_Brief_. From the entries below, transcribe exactly the lines between the line holding "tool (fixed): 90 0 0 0" and the line holding "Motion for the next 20", inclusive; skip all other lines.

╭─ Dataset extract

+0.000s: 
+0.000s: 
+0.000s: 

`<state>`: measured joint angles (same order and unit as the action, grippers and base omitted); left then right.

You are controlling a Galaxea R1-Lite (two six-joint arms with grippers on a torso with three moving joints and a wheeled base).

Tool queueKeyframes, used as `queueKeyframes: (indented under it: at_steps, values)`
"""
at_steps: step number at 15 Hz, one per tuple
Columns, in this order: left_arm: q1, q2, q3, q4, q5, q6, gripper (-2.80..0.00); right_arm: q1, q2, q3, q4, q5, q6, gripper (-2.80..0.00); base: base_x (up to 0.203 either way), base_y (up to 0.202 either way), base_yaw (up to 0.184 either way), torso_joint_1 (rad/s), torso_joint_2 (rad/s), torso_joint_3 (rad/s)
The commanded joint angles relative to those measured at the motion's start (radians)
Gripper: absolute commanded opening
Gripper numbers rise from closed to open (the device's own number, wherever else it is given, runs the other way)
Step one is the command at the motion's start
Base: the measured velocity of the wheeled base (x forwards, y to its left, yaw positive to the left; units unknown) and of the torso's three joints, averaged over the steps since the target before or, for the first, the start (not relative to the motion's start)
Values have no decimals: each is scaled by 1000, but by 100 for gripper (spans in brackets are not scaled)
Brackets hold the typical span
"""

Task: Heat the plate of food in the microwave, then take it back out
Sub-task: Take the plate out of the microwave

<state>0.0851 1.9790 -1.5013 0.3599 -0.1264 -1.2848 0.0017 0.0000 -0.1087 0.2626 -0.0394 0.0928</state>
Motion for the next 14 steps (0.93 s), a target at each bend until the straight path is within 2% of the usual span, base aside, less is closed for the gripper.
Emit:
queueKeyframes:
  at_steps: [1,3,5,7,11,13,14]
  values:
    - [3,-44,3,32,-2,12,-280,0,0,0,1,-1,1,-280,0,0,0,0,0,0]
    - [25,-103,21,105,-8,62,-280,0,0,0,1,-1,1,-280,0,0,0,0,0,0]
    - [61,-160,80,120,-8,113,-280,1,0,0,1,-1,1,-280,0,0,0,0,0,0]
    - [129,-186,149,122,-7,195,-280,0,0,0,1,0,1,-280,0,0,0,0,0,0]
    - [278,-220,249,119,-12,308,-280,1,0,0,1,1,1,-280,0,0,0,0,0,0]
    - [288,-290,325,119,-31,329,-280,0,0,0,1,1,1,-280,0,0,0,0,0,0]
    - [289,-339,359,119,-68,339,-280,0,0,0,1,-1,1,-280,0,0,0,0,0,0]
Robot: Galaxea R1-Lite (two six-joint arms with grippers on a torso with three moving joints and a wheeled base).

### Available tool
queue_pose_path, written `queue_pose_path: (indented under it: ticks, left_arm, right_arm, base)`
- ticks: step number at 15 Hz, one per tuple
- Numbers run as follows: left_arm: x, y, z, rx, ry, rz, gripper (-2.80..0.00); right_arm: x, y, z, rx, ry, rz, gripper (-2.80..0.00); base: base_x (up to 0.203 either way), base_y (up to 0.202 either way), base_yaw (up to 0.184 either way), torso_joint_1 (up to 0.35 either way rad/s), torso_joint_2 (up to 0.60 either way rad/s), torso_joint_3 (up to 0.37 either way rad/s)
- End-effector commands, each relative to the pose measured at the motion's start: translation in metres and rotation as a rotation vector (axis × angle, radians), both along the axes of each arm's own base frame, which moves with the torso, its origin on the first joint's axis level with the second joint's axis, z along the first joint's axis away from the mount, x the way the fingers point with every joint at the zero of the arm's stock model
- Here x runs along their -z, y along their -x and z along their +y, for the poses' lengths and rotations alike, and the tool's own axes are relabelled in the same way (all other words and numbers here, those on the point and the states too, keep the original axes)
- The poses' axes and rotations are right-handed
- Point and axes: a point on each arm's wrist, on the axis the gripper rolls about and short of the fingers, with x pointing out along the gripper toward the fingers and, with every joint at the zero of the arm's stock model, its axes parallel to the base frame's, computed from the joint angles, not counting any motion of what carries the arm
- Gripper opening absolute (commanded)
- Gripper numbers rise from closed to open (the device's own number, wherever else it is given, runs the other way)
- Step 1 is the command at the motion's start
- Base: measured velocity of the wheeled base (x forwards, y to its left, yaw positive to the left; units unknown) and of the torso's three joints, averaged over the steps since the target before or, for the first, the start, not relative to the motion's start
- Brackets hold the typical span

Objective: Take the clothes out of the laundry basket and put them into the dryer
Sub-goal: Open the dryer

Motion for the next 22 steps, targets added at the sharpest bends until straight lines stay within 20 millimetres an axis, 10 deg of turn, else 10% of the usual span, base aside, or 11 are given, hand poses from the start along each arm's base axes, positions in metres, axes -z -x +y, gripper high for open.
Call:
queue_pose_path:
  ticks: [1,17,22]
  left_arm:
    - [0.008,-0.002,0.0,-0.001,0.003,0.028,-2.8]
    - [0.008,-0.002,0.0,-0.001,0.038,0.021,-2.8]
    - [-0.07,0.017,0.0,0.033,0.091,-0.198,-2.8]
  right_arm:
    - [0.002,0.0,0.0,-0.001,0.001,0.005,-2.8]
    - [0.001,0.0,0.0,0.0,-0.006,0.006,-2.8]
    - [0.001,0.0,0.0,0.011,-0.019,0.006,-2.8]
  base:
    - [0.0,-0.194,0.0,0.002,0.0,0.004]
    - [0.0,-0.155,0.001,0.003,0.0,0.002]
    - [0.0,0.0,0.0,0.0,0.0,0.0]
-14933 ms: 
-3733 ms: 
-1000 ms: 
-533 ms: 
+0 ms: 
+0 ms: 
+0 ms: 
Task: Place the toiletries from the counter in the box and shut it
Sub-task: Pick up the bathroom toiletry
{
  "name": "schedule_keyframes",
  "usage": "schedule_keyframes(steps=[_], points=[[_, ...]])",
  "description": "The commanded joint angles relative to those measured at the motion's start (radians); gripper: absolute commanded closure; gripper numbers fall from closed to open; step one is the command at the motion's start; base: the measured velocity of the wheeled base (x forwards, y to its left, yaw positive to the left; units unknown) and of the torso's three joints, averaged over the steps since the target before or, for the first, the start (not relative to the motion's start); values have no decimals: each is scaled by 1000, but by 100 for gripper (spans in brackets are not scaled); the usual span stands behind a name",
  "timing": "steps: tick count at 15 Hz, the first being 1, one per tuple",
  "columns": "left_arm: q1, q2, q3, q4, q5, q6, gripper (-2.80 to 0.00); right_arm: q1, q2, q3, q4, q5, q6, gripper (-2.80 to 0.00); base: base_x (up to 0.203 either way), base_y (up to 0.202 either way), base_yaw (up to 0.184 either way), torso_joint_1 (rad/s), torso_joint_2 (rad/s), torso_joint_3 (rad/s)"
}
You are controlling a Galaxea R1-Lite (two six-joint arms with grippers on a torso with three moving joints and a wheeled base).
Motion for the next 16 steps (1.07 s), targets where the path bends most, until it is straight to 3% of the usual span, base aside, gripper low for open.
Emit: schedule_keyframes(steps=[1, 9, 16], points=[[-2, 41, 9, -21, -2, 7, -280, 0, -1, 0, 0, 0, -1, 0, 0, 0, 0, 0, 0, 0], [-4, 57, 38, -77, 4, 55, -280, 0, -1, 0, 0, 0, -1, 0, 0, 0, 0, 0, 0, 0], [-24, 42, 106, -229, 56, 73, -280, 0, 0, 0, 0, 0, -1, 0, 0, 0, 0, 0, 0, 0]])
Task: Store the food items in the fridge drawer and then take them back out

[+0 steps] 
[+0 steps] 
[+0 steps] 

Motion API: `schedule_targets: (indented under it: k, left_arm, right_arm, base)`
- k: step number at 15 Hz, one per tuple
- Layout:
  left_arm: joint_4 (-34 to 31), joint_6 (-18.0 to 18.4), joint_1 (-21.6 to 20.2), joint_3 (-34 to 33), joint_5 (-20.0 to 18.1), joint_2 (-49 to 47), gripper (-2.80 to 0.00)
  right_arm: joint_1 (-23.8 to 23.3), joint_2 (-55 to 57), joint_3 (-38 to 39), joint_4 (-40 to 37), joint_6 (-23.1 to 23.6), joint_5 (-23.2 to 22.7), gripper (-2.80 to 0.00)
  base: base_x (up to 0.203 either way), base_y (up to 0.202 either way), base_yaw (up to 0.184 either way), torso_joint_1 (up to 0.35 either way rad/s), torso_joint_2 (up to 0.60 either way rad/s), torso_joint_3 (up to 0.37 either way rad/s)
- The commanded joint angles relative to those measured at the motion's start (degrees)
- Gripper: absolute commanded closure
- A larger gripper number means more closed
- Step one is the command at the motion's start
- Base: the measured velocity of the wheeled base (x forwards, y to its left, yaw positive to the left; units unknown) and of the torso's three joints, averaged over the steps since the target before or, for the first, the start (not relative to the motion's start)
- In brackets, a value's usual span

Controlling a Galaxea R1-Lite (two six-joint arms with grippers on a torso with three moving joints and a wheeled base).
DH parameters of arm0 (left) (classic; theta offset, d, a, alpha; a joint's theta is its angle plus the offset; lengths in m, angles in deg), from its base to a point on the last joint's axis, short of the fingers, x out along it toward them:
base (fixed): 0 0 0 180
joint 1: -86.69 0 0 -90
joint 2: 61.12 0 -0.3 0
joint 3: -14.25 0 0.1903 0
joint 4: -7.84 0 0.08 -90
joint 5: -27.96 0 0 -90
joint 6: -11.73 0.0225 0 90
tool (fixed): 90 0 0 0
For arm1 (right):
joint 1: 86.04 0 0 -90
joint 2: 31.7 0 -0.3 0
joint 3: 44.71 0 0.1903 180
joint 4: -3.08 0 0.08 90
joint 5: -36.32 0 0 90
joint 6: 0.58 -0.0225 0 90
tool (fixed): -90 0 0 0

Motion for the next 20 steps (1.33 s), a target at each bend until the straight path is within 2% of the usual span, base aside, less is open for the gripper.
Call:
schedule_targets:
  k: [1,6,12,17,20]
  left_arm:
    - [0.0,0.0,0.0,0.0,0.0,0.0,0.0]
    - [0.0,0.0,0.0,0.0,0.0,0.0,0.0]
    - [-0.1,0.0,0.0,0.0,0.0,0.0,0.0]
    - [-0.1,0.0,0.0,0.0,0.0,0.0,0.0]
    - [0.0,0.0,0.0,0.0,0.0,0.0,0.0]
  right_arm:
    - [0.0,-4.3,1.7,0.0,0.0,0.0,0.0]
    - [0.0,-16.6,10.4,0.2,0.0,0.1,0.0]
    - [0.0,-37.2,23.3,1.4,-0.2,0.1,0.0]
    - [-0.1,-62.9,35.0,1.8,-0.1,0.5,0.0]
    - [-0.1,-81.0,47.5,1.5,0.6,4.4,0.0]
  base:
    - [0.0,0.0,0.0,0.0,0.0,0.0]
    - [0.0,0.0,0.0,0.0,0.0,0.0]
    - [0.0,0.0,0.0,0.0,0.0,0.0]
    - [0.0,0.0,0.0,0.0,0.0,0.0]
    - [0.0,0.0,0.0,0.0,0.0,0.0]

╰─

_Finished exercise_.
tool (fixed): 90 0 0 0
For arm1 (right):
joint 1: 86.04 0 0 -90
joint 2: 31.7 0 -0.3 0
joint 3: 44.71 0 0.1903 180
joint 4: -3.08 0 0.08 90
joint 5: -36.32 0 0 90
joint 6: 0.58 -0.0225 0 90
tool (fixed): -90 0 0 0

Motion for the next 20 steps (1.33 s), a target at each bend until the straight path is within 2% of the usual span, base aside, less is open for the gripper.

This exercise requires no further response.